Date: Wed, 23 Oct 2002 15:22:48 +0900 From: Seigo Tanimura <tanimura@axe-inc.co.jp> To: arch@FreeBSD.org Cc: tanimura@axe-inc.co.jp, tanimura@FreeBSD.org Subject: Review Request (Re: Dynamic growth of the buffer and buffer page reclaim) Message-ID: <200210230622.g9N6MmoK065433@shojaku.t.axe-inc.co.jp> In-Reply-To: <200210220949.g9M9nroK026750@shojaku.t.axe-inc.co.jp> References: <200210220949.g9M9nroK026750@shojaku.t.axe-inc.co.jp>
next in thread | previous in thread | raw e-mail | index | archive | help
Could anyone interested please review my patch before I either commit
it or proceed further?
Possible Issues:
1. Fragmentation of the KVA space
   If fragmentation goes too bad, we have to reclaim the KVA space of
   the buffers in the clean queue.
   One solution: let a kernel thread (the page scanner? or the buffer
   daemon?) scan the buffers in the clean queue periodically.  If
   there is a buffer where its first page is reclaimed(*), give up the
   KVA space of the buffer and move it to the EMPTYKVA queue.  The
   unreclaimed pages of that buffer will hopefully stay cached in the
   backing VM object.
   (*) The address of the pages in a buffer must start at b_kvabase.

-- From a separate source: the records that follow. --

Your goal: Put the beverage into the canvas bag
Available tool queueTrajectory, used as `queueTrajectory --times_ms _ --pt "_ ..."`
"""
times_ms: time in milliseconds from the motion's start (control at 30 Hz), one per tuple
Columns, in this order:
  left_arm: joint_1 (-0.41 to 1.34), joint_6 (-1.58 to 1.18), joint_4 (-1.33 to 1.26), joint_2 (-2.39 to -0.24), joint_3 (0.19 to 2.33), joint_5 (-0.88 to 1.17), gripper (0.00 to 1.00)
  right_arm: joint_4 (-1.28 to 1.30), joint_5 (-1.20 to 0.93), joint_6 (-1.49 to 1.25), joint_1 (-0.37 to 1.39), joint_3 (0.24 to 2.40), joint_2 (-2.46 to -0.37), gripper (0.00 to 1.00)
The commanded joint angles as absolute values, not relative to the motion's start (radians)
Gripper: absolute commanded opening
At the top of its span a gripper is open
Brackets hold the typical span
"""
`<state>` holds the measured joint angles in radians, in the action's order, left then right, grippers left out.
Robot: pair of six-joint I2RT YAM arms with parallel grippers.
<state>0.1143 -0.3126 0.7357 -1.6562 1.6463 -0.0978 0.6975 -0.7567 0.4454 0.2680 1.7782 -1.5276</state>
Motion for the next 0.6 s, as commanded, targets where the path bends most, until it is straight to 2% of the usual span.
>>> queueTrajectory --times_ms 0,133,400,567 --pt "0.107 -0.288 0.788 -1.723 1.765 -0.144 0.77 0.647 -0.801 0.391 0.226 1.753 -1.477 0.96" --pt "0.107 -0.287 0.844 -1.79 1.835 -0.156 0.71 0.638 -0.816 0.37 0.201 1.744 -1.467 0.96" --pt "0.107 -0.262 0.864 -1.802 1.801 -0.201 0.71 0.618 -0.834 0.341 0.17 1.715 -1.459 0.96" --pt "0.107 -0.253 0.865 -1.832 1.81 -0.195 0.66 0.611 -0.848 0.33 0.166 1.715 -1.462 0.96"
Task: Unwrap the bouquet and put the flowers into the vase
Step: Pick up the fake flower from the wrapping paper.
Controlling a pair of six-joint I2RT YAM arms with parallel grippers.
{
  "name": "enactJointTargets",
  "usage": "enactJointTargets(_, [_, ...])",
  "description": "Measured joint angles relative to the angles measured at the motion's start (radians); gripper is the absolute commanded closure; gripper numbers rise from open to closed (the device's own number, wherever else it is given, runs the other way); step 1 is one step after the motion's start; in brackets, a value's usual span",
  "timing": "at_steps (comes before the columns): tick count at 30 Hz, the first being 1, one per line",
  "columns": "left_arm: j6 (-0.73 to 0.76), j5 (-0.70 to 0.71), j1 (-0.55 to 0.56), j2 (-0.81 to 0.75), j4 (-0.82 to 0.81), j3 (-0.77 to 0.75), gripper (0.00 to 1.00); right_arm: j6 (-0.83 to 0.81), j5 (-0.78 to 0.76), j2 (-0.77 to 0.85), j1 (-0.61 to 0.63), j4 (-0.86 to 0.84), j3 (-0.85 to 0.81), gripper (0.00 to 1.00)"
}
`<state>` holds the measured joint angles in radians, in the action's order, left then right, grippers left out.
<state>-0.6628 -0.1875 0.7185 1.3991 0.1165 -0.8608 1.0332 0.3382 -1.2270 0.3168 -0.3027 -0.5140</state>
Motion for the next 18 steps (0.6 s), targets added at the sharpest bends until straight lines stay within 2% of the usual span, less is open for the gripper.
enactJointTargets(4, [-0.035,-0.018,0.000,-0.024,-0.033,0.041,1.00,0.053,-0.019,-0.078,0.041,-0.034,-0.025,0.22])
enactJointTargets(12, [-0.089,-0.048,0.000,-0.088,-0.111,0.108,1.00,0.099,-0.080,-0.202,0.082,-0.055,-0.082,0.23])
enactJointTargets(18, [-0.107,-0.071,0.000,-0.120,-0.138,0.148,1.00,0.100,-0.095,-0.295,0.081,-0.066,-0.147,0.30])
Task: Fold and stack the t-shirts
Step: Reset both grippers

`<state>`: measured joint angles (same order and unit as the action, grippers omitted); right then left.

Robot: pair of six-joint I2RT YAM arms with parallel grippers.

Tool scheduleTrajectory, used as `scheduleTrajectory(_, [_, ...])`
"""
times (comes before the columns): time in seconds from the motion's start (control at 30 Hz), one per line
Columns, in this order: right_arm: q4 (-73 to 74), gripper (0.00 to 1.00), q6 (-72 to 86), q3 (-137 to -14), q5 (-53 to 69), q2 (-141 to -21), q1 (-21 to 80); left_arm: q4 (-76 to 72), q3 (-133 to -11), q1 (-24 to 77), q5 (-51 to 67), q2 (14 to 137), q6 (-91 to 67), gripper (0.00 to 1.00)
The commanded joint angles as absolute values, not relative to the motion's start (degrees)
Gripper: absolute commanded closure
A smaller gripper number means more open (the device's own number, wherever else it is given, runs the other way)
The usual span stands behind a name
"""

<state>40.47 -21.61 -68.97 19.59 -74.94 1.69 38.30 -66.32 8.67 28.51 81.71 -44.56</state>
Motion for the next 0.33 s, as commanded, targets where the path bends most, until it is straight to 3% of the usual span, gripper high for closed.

2. Lock of buffers and pages
   A buffer may need locked across vfs_{un,re}wirepages().  The page
   queue mutex locks the object and the pindex of a page in
   vfs_rewirepages(), so it should hopefully safe. (but not sure)
TIA.
On Tue, 22 Oct 2002 18:49:53 +0900,
  Seigo Tanimura <tanimura@axe-inc.co.jp> said:
tanimura> Introduction:
tanimura> The I/O buffer of the kernel are currently allocated in buffer_map
tanimura> sized statically upon boot, and never grows.  This limits the scale of
tanimura> I/O performance on a host with large physical memory.  We used to tune
tanimura> NBUF to cope with that problem.  This workaround, however, results in
tanimura> a lot of wired pages not available for user processes, which is not
tanimura> acceptable for memory-bound applications.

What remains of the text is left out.